All lines of the entries with "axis" in them must be listed.

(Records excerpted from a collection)

Segment Open

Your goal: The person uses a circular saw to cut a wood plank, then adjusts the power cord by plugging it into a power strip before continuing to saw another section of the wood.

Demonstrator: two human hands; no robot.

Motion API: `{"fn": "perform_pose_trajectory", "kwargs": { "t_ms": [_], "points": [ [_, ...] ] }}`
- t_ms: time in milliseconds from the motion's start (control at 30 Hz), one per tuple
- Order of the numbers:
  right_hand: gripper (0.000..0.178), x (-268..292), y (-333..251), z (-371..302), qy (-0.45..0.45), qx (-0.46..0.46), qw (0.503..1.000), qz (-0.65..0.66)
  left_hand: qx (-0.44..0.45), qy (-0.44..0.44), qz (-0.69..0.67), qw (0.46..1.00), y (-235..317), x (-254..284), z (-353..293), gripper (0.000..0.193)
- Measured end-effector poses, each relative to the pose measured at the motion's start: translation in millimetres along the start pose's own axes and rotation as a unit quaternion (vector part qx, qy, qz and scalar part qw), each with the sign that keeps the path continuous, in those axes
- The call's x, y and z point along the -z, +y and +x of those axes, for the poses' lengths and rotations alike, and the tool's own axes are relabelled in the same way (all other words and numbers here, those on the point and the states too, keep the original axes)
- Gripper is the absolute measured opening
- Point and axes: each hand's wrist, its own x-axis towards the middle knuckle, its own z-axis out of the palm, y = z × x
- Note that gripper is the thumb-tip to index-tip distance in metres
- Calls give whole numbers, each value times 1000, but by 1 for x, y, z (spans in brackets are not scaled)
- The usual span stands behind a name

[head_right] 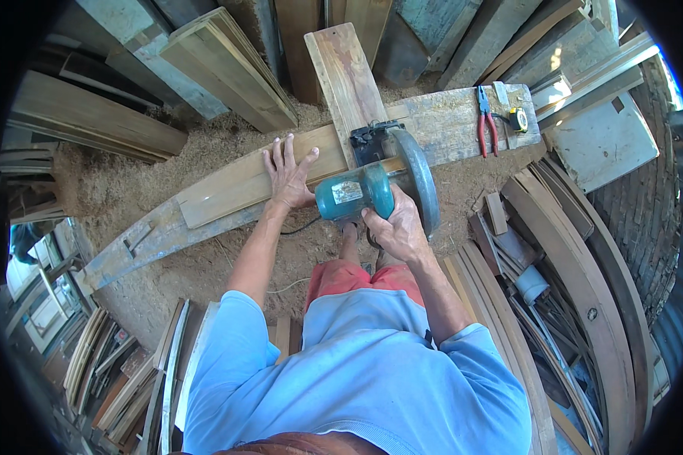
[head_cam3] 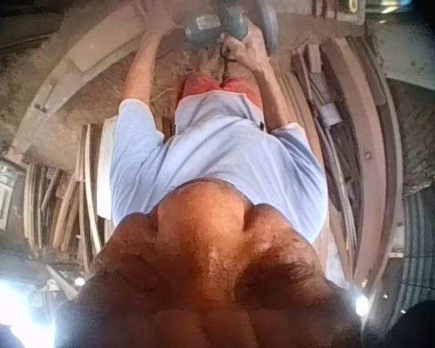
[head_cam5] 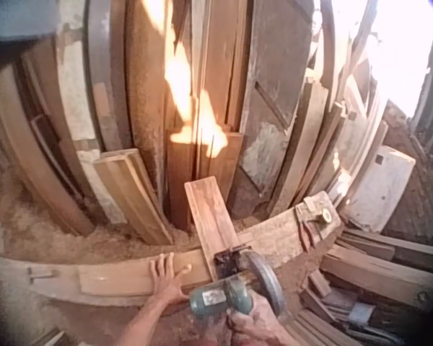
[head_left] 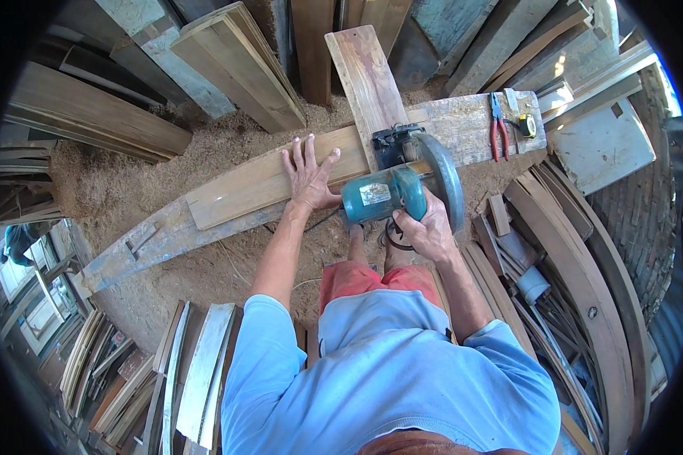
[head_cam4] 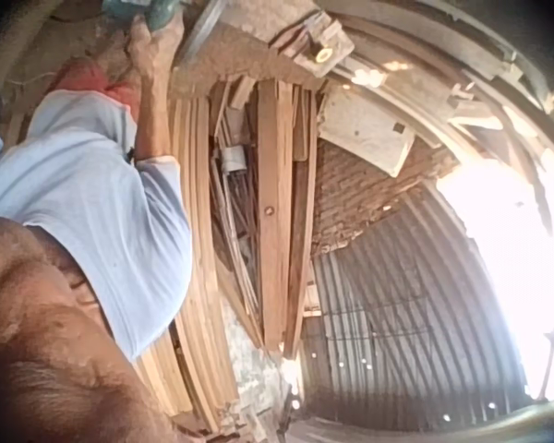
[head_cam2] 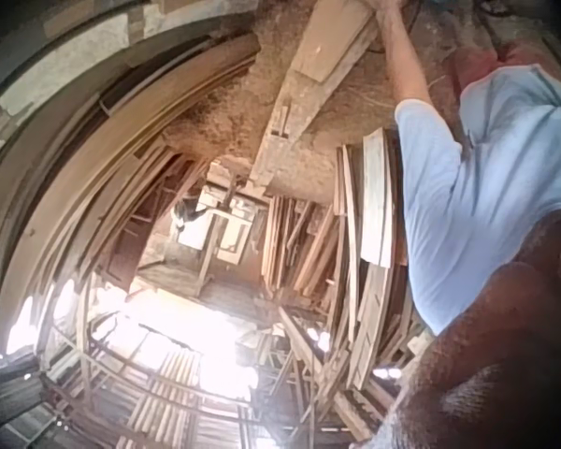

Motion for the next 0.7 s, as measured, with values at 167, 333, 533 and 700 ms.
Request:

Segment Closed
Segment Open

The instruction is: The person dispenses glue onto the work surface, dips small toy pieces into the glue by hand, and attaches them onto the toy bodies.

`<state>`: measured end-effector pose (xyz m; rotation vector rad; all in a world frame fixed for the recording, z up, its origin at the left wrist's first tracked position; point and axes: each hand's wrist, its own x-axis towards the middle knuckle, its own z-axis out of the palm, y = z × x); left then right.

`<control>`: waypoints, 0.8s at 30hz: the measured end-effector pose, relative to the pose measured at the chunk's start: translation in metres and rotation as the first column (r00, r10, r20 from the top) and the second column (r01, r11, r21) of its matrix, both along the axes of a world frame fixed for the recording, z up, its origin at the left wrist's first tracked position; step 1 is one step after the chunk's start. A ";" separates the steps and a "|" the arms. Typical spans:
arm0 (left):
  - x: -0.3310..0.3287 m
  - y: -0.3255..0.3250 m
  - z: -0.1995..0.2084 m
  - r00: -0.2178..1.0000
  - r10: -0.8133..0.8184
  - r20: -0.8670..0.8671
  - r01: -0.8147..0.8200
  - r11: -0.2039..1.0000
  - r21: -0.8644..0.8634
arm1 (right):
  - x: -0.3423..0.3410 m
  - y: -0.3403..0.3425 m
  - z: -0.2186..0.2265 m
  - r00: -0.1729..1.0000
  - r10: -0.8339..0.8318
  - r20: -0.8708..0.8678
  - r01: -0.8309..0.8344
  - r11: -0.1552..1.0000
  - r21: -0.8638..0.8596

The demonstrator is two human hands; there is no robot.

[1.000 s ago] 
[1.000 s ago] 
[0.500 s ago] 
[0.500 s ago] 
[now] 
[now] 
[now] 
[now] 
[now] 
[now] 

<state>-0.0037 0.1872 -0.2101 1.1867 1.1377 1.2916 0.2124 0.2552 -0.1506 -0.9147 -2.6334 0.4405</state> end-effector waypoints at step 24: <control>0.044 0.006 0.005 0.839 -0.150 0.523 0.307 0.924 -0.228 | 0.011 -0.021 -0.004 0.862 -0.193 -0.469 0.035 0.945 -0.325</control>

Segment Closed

=== Your solution ===
- Point and axes: each hand's wrist, its own x-axis towards the middle knuckle, its own z-axis out of the palm, y = z × x
`<state>`: measured end-effector pose (xyz m; rotation vector rad; all in a world frame fixed for the recording, z up, its origin at the left wrist's first tracked position; point and axes: each hand's wrist, its own x-axis towards the middle knuckle, its own z-axis out of the palm, y = z × x); left then right.

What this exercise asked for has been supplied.